EXERCISE: Find every line below with the word "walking". Then give only how many there are.

THE RECORDS:

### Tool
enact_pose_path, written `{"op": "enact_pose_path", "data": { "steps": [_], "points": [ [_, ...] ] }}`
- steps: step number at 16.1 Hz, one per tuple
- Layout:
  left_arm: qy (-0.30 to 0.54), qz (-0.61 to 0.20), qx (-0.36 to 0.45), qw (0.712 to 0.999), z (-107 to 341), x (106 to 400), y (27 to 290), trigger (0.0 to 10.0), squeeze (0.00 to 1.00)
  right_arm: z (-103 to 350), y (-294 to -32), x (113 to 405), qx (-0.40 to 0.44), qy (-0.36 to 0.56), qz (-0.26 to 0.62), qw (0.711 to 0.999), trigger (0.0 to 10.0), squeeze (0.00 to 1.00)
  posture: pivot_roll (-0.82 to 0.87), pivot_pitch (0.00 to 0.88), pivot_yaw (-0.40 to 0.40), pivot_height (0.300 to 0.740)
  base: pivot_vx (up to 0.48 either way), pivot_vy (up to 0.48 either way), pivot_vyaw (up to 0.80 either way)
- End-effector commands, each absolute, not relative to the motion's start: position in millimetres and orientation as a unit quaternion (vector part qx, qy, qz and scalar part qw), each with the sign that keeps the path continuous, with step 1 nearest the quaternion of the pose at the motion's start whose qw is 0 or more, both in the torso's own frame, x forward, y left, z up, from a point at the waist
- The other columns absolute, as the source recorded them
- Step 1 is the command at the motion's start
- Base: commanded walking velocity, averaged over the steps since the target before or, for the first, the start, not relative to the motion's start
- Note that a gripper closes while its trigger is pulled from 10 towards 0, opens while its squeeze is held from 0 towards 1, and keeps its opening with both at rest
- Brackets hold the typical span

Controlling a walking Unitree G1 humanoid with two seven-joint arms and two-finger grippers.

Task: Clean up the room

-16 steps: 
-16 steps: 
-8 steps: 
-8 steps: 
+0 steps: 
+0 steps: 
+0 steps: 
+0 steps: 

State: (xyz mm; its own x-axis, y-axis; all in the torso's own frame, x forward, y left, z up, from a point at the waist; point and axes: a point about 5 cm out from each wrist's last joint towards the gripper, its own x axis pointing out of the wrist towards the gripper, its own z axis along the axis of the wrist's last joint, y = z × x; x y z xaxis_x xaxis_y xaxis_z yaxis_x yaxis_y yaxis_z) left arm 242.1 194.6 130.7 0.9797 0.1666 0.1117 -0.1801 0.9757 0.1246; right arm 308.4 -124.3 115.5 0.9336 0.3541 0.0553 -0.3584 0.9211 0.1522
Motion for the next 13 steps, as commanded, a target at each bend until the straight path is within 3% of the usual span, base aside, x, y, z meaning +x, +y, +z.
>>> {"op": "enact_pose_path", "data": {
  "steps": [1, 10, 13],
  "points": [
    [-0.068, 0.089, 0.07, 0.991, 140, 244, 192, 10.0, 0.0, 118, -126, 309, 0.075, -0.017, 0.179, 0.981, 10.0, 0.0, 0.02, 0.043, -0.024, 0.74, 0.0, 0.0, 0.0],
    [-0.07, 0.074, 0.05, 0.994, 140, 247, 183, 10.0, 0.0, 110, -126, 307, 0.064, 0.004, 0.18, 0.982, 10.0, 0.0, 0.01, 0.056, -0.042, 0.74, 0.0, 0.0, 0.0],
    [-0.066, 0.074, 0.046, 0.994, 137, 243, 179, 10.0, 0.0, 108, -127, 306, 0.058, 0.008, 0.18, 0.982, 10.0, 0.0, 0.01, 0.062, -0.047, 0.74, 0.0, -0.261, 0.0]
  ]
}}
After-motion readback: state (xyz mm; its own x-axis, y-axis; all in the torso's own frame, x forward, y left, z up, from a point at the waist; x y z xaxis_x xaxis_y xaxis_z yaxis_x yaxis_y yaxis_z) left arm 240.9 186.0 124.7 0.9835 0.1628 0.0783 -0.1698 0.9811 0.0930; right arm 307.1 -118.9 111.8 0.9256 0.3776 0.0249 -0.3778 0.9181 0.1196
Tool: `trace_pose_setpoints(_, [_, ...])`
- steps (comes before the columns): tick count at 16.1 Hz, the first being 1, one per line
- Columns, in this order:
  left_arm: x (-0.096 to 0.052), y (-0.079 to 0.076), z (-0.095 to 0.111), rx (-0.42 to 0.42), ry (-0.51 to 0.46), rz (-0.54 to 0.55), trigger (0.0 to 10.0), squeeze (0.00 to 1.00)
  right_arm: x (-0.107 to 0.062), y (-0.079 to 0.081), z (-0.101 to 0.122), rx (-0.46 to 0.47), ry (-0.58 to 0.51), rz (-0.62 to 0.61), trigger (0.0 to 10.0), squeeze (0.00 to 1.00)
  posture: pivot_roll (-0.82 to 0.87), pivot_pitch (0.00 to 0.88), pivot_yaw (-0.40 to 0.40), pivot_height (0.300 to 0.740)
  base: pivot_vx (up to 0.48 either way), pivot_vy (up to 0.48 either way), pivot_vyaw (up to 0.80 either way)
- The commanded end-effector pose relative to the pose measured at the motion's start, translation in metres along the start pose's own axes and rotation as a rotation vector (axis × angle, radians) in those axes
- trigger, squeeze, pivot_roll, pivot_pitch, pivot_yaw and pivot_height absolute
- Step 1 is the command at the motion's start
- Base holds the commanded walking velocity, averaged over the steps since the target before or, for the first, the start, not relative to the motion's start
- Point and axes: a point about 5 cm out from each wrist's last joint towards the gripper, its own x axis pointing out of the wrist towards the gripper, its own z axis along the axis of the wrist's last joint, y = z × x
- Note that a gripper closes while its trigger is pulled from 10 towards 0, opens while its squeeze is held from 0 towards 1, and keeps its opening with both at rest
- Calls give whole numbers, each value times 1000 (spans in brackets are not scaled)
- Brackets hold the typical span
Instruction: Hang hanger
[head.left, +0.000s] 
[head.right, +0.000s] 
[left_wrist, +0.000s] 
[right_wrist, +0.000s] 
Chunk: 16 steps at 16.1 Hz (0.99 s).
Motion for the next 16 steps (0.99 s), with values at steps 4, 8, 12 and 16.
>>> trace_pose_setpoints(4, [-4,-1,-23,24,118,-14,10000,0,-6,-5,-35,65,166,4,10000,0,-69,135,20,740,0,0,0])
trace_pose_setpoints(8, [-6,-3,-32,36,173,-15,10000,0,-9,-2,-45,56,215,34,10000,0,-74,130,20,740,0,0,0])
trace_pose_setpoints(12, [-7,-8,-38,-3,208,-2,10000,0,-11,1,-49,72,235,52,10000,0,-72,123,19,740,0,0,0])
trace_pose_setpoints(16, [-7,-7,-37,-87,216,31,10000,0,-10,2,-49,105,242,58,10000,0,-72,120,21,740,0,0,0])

EXERCISE OUTPUT: 3